Реалист был переполнен всяческими мечтаниями, как и подобает в осьмнадцать лет, когда все впереди. Реалист был наполнен любовиями к миру и ко всему мирскому, еще непознанному. Он был общителен, шутлив, озороват, – вскоре у него появились друзья, – вскоре сам он не знал, в какую из десятка его подруг гимназисток, Кать, Оль, Зин, Ась, – он сегодня влюблен, – время его заполнилось, кроме уроков, свиданьями с друзьями и любимыми девушками. С друзьями он вслух читал «Гоголя и черта» Мережковского, «Толстого и Достоевского» Вересаева, – подружкам, – во мраке кинематографа, – читал стихи Бальмонта. Четверть принесла двойки.
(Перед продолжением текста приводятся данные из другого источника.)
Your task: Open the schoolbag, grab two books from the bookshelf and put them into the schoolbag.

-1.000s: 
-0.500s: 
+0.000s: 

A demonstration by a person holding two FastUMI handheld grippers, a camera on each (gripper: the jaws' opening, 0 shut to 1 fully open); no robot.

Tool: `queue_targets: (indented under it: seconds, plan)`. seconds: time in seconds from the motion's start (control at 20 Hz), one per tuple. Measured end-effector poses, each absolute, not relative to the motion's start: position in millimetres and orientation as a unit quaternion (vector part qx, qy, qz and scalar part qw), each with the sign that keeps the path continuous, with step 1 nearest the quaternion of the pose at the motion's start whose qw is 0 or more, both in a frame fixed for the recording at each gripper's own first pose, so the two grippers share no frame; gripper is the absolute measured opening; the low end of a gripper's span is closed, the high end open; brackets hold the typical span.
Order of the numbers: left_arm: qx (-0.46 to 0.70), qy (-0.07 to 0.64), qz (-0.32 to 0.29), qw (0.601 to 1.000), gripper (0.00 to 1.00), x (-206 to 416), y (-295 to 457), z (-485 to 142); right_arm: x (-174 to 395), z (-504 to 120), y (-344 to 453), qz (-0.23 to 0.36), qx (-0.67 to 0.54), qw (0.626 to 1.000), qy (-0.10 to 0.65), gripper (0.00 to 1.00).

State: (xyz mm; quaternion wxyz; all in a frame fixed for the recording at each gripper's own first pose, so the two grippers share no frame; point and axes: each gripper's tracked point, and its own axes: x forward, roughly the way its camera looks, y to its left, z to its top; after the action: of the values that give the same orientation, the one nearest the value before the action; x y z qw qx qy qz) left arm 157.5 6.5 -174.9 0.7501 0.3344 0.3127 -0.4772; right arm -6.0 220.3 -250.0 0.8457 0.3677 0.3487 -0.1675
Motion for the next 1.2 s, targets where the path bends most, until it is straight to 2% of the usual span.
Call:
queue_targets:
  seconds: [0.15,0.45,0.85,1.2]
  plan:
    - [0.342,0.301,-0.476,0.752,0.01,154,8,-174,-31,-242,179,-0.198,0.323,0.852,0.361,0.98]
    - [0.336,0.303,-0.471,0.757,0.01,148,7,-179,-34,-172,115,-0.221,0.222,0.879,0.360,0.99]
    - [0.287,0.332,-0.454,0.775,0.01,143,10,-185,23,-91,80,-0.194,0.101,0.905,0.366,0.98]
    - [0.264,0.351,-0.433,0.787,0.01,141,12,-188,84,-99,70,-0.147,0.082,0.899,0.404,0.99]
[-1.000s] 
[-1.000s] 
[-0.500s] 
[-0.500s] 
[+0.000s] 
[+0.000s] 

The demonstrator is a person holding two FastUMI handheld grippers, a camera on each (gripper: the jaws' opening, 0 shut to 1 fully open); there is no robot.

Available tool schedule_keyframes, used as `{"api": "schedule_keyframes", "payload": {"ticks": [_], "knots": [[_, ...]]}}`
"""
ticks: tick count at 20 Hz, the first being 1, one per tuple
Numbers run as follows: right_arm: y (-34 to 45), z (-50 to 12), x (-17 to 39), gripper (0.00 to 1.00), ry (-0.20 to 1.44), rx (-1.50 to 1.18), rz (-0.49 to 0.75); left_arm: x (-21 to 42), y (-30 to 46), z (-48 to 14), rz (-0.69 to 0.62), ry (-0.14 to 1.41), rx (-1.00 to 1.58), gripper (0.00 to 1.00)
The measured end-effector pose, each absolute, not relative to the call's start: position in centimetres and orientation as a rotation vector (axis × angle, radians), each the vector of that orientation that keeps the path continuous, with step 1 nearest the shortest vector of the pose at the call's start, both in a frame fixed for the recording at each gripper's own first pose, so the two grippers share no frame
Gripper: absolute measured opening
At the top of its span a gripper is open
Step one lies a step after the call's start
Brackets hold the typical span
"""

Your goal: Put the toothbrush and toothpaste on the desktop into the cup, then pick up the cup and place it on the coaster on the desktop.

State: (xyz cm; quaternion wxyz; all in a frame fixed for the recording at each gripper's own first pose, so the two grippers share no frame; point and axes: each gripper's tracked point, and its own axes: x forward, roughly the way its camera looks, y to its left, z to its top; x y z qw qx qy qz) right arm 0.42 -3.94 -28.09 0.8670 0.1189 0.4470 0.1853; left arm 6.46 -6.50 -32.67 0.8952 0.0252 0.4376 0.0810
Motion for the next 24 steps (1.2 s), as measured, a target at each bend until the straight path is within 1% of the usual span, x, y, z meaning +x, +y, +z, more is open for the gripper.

Готфрид Готфридович разъяснил, что такое значит – «шалаш некрытый». Фрау Леонтина поступила круто, строжайше предложив ему войти в ее регламент: на час в день он может выходить гулять, с коньками. на каток; в театр и в кино он может отправляться только раз в неделю, по субботам; друзей он может приглашать к себе только в воскресенья, он должен говорить, куда он ходит, и может в гости выходить, – опять таки в субботу, выбрав по желанию гостей или кино, – девушки были выкинуты из обихода. – Здесь надо говорить о том, как иной раз находит коса организованности немецкой на камень российских безалаберств: потому, что однажды, удрав потихоньку, ночевал Алексей в прихожей на сундуке, ибо двери, сколь он ни дубасил в них и не ломал, не отворились, – потому, что, опоздав к кофе на три минуты, кофе он не получал – – потому, что очень странными были минуты примирения, когда фрау Леонтина тихо приходила к нему в комнату, смотрела, что он читает, гладила его голову и щекою своею прислонялась к его щеке. К весне все это кончилось тем, что юноша Алексей захворал острой формой неврастении: врачи повелели ему елико возможно больше гулять, – в реальном дали ему бумажку, что может он появляться на улицах позже восьми, в целях лечения, – а дома трижды в сутки Готфрид Готфридович, ворча о шалаше некрытом, поливал его из ведра подсоленной водою.